Its also useful cause now if someone farts I can say don't look at me!

I used to get embarrassed but not any more. Only had UC for a year before i lost my colon. Humour really is what has gotten me through some of the tougher times.

Gotta laugh. Its that or cry
 
Not sure how to post a link, but go to youtube and type in 'Billy Connolly - colonoscopy'. It's about the prep part of it. Hysterical!:rof:
 
I did read a colonoscopy joke along the lines of ' ...... but Doc $2,000 dollars charge for sedating me - that's very steep!'. 'It was not for sedating you - it was for waking you up'.

All the best,

Rob
 
Hey guys :) I make YouTube videos and a lot of them I try to make silly I think you may enjoy them if you want a good laugh! You can look under the "My Life" part of the forum. :)
 
From GDen on Healing Well Forum - I am sure he wont mind sharing!

A gastroenterologist claims these are actual comments made by his patients made while he was performing colonoscopies:

1. "Take it easy, Doc, you're boldly going where no man has gone before."

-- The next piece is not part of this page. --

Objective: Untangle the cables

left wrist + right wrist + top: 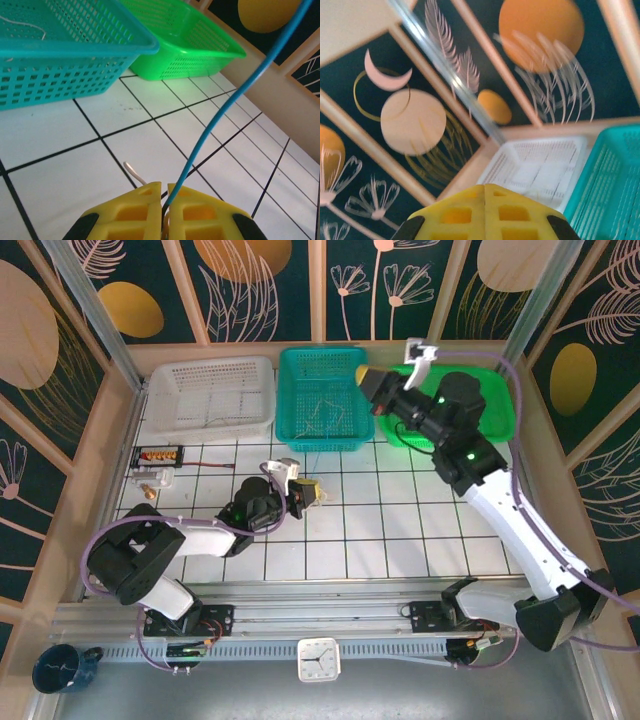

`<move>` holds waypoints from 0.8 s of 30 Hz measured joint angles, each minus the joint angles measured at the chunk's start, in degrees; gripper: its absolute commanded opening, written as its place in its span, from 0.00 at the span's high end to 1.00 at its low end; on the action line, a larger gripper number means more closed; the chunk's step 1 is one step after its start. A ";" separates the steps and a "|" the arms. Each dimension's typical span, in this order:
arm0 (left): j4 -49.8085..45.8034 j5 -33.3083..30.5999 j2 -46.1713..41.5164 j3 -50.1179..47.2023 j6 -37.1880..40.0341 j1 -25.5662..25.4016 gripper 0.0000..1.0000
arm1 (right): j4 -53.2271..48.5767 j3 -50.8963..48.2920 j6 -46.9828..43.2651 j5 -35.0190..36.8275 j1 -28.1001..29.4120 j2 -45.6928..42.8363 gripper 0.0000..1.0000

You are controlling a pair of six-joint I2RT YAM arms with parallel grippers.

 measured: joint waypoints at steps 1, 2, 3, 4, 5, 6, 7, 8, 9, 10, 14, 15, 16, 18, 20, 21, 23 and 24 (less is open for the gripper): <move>0.07 -0.02 0.02 -0.35 0.00 0.00 1.00 | 0.15 0.92 0.22 -0.09 -1.05 0.00 1.00; 0.20 -0.02 0.07 -0.70 0.00 0.00 1.00 | 0.50 1.79 0.44 -0.28 -2.16 0.00 1.00; 0.26 -0.02 0.11 -0.96 0.00 0.00 1.00 | 0.76 2.51 0.87 -0.55 -3.06 -0.04 1.00; 0.44 0.00 0.13 -1.11 0.00 0.00 1.00 | 0.96 3.02 1.31 -0.96 -3.65 -0.07 1.00; 0.81 -0.02 0.15 -1.22 0.00 0.00 1.00 | 1.20 3.32 1.55 -1.31 -4.07 -0.04 1.00; 1.09 -0.02 0.15 -1.31 0.00 0.00 1.00 | 1.33 3.50 1.81 -1.62 -4.17 -0.04 1.00; 1.31 -0.02 0.15 -1.33 0.00 0.00 1.00 | 1.49 3.54 2.21 -2.08 -4.26 -0.04 1.00; 1.57 -0.02 0.17 -1.44 0.00 0.00 1.00 | 1.70 3.56 2.80 -2.80 -4.31 -0.02 1.00; 1.77 -0.02 0.20 -1.53 0.00 0.00 1.00 | 2.03 3.56 3.21 -3.34 -4.31 0.04 1.00; 1.99 0.00 0.26 -1.66 0.00 0.00 1.00 | 2.54 3.56 3.85 -4.22 -4.35 0.20 1.00; 2.34 0.00 0.72 -1.84 0.02 0.00 1.00 | 4.50 3.50 5.99 -7.58 -3.96 1.14 1.00; 2.34 0.00 0.85 -1.88 0.00 0.00 0.99 | 4.76 3.50 6.16 -8.13 -3.65 1.36 1.00; 2.34 0.00 1.07 -1.88 0.00 0.00 0.97 | 5.01 3.50 6.34 -8.61 -3.08 1.53 1.00; 2.34 0.02 1.64 -1.88 0.00 0.00 0.91 | 5.38 3.50 6.32 -9.14 -1.68 1.81 1.00; 2.38 0.22 2.43 -1.88 0.00 0.00 0.86 | 5.75 3.50 6.27 -9.88 -0.15 2.10 1.00; 2.36 0.37 2.82 -1.88 -0.07 0.00 0.84 | 5.95 3.52 6.27 -10.08 0.44 2.27 1.00; 2.36 0.70 4.15 -1.86 -0.22 0.00 0.81 | 6.01 4.11 6.27 -10.38 1.68 3.06 1.00; 2.36 0.90 4.85 -1.86 -0.26 0.00 0.80 | 6.03 4.61 6.25 -10.43 2.10 3.50 1.00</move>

2. "Find Amelia Earhart yet?"

3. "Can you hear me NOW?"

4. "Oh boy, that was sphincterrific!"

5. "Could you write me a note for my wife, saying that my head is not, in fact, up there?"

6. "You know, in some states, we're now legally married."

7. "Any sign of the trapped miners, Chief?"

8. "You put your left hand in, you take your left hand out. You do the Hokey Pokey . . ."

9. "Hey! Now I know how a Muppet feels!"

10. "If your hand doesn't fit, you must aquit!"

11. "Hey, Doc, let me know if you find my dignity."

12. "You used to be an executive at Enron, didn't you?"

13. "Are we there yet?


Excelle:thumright:nt
 
For the "you're so skinny"..."just evening things out" or "I'm taking donations if you've got any to spare".

I told my doctor that the prep fluid would be better with a bit of vodka. He said, "I had a patient who tried that. He said it didn't taste any better, but he didn't care as much".
 
From GDen on Healing Well Forum - I am sure he wont mind sharing!

A gastroenterologist claims these are actual comments made by his patients made while he was performing colonoscopies:

OK, i'm going to share my embarrassing quote during a colonoscopy. I was 22 at the time, very active and crazy sex life with my live in boyfriend at the time. My first colonscopy - you know, the most painful one you get. I REMEMBER a particularly painful push of the scope when I came awake and said "Slow down (boyfriend), you have to go in slow!"

:blush:
 
For the "you're so skinny"..."just evening things out" or "I'm taking donations if you've got any to spare".

".

These are great passive-aggressive responses to large people who say you are too skinny. I need to remember these if I get a bad/skinny flare again.
 
The day I was diagnosed I had spent 8hours in the ER and finally got a scope. There were about 5nurses in the room and the doc finally walked in and I said "I guess your wondering why I gathered you all here today..." Let me tell you doctors arent a humorous bunch!
 
My husband has Crohn's and an ileostomy. My brother had ulcerative colitis and also had surgery for an ileostomy. So, my son calls them, "brothers of the bag.". Laughter is what gets us through the day to day things. Life is funny! Thanks to those of you who are able to find the humor in spite of suffering.